Romanov Imposters and False Claimants: The Anastasia Imposters

Since the 1920’s, there have been hundreds of supposed claimants to members of the Romanov family, after their purported murders at Ekaterinburg in 1918.
Many of these were quickly dismissed, as evidence amounted against them. Often these women, spurred on by the fanatical media and tales of a lost fortune, had come from troubled backgrounds, such as that of factory-worker Anna Anderson, and Eugenia Smith, who had intrigued even Prince Rostislav Alexandrovich, a cousin of the real Anastasia, and one of surprisingly many noble people and royals who desperately hoped for something of a miracle to save their lost Romanov family, and the youngest daughter of the Tsar, Grand Duchess Anastasia Nikolaevna.


  • Anna Anderson; created wordwide mayhem at her tale of a lost grand duchess. Perhaps the most famous of claimants, she spent most of her life in a state of mental collapse after her initial sucidie attempt in Berlin, leaving her with some form of memory loss on an already unsteady self-conscious. Anna took her claims to the High Courts, with the support of many royals, even those who had met the Grand Duchess herself, seeking the illustrious Romanov family fortune.
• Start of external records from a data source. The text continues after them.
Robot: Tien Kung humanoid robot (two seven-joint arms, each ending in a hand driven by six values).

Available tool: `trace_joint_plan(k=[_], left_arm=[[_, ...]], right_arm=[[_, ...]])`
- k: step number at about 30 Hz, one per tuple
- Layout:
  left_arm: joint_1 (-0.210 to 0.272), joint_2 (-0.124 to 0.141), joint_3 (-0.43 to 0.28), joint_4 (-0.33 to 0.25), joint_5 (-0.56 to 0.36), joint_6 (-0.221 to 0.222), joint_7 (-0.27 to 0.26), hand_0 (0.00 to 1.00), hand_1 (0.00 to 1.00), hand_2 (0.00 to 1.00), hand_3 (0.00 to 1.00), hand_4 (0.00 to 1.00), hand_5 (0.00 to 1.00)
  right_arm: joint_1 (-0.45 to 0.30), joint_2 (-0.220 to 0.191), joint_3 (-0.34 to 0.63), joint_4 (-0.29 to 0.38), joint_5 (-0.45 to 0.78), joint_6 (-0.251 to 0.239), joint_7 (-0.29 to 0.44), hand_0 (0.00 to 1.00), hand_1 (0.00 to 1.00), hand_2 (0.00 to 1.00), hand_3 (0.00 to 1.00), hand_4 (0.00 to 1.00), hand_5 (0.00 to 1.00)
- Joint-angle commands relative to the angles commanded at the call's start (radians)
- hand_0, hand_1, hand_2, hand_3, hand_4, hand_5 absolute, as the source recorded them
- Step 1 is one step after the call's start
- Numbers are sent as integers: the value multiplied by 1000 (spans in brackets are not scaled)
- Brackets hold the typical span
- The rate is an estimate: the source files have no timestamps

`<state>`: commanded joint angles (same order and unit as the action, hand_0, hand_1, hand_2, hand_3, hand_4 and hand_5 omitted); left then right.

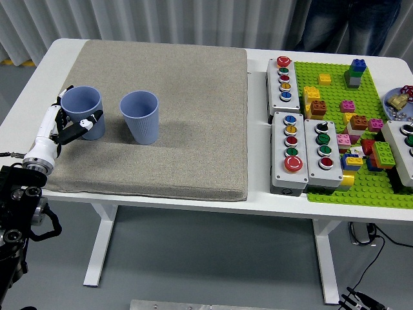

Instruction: Pick cup pour cup place

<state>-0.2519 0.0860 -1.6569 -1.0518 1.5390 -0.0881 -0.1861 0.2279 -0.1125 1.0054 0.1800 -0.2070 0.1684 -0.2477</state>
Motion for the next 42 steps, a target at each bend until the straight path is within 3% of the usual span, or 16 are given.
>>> trace_joint_plan(k=[4,5,10,11,16,17,22,23,28,29,42], left_arm=[[-1,-2,4,2,-3,21,1,770,801,998,998,850,288],[-1,-2,6,2,-5,26,0,711,694,948,998,843,286],[1,-2,7,1,-3,33,0,711,694,948,998,843,286],[1,-2,7,1,-3,34,0,667,676,934,998,837,274],[0,-2,9,4,-6,34,0,667,676,934,998,837,274],[0,-3,10,5,-8,34,1,591,671,929,996,835,276],[0,-4,14,2,-11,41,0,591,671,929,996,835,276],[0,-3,14,2,-12,45,-2,614,683,928,877,828,274],[2,-3,15,-1,-17,58,-6,614,683,928,877,828,274],[2,-3,15,-1,-19,59,-7,615,680,912,768,804,235],[1,-1,18,-3,-23,66,-11,615,681,909,766,797,236]], right_arm=[[1,0,-2,0,2,0,0,759,683,709,612,177,301],[1,0,-2,0,1,0,0,759,683,708,612,176,299],[1,0,-1,0,-1,0,-1,759,683,708,612,176,299],[1,0,0,0,-1,1,-1,759,683,708,612,176,298],[2,-1,0,0,-1,1,-1,759,683,708,612,176,298],[2,-1,0,0,-1,1,-1,759,683,708,612,176,298],[3,-1,0,0,-1,1,-1,759,683,708,612,176,298],[2,-1,0,0,-1,1,-1,759,683,707,612,176,297],[2,-1,2,0,-5,2,-2,759,683,707,612,176,297],[2,-1,3,0,-5,2,-2,759,683,707,611,177,297],[3,-2,5,0,-7,3,-3,759,683,707,612,177,296]])
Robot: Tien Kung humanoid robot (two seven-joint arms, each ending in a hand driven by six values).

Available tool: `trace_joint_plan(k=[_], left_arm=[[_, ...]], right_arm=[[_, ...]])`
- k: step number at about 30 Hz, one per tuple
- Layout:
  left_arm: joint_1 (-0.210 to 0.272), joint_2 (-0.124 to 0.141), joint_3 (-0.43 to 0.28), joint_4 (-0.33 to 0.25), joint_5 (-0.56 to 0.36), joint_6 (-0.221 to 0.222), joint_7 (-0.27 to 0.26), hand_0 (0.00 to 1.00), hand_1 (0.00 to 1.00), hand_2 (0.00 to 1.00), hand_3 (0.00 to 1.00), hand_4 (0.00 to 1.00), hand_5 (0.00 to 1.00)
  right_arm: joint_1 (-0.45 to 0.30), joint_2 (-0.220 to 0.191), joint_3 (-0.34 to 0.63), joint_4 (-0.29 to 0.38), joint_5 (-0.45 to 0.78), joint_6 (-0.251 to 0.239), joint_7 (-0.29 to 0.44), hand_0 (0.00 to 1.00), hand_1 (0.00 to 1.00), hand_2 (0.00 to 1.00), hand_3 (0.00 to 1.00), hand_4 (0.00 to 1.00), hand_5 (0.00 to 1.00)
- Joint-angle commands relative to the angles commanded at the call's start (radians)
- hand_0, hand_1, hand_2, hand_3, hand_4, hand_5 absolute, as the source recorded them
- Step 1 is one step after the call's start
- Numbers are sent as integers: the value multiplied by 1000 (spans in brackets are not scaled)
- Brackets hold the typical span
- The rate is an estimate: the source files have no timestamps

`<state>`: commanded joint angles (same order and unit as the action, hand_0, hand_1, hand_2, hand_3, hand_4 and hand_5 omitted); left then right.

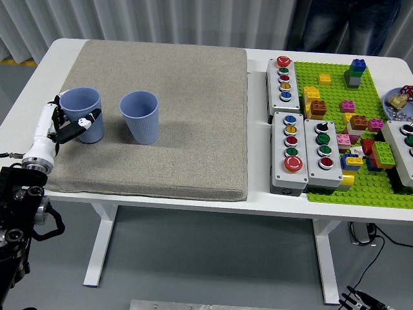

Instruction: Pick cup pour cup place

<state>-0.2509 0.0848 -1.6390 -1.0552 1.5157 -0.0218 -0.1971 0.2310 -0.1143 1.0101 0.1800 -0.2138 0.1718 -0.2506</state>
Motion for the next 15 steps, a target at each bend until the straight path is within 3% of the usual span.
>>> trace_joint_plan(k=[10,11,15], left_arm=[[4,1,14,-4,-9,23,-7,606,673,897,755,793,238],[4,2,15,-5,-10,26,-8,556,612,832,727,769,237],[9,6,20,-10,-17,42,-14,556,612,832,727,769,237]], right_arm=[[1,-1,5,0,-4,1,-2,759,683,707,612,177,295],[1,-1,5,0,-4,2,-2,759,683,707,611,177,293],[1,-1,5,0,-5,2,-2,759,683,707,611,177,293]])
She was dismissed by the surviving Romanovs, though her ability to recount such intimate details about the Imperial Family troubled those who had initially doubted her. She died in 1984, and was buried falsely under the name Anastasia Nikolaevna. In 1991 the bodies of the Imperial Family were excavated, and a sample of Anderson’s DNA was compared, thus striking her from any genuine bond to the family.

  • Eugenia Smith was also one of many claimants to gain a large profile. Smith wrote a book on ‘her life’, recounting ‘facts’ about her life as a Grand Duchess, and how an unidentified woman saved her from the Ipatiev house. She was later uncovered when she migrated from Serbia to the United States, using the false name of a man who later told investigators he had never heard of her before. Smith even caught the attention of Prince Rostislav of Russia, the son of the Grand Duchess Xenia Alexandrovna, aunt, and cousin of the real Anastasia. He attempted to make contact numerous times, but she would suddenly cancel their meetings, claiming she was too nervous.

    In her later years, Smith distanced herself from earlier claims of Imperial origins. In 1984, Associated Press reported that she had refused to discuss her claims with them. When she was asked if she would like to provide a blood sample for DNA analysis, she also refused. Eugenia Smith died on January 31, 1997 at the purported age of 95 years.

  • Eleonora Kruger was a Bulgarian woman who lived mostly unlike the other claimants. Eleonora never actually claimed she was the Grand Duchess Anastasia, but as a language teacher she would recount to her students, stories of grand palaces, governesses and bathing in a golden bathtub. For a time until his death, she lived in a house with a workman named George, who incidentally suffered from hemophilia. Though the two never made any public statements regarding their heritage, the people who encounter the two together would often stare in wonder at their likeness to the Tsarevich and his sister. Eleonora died in 1954.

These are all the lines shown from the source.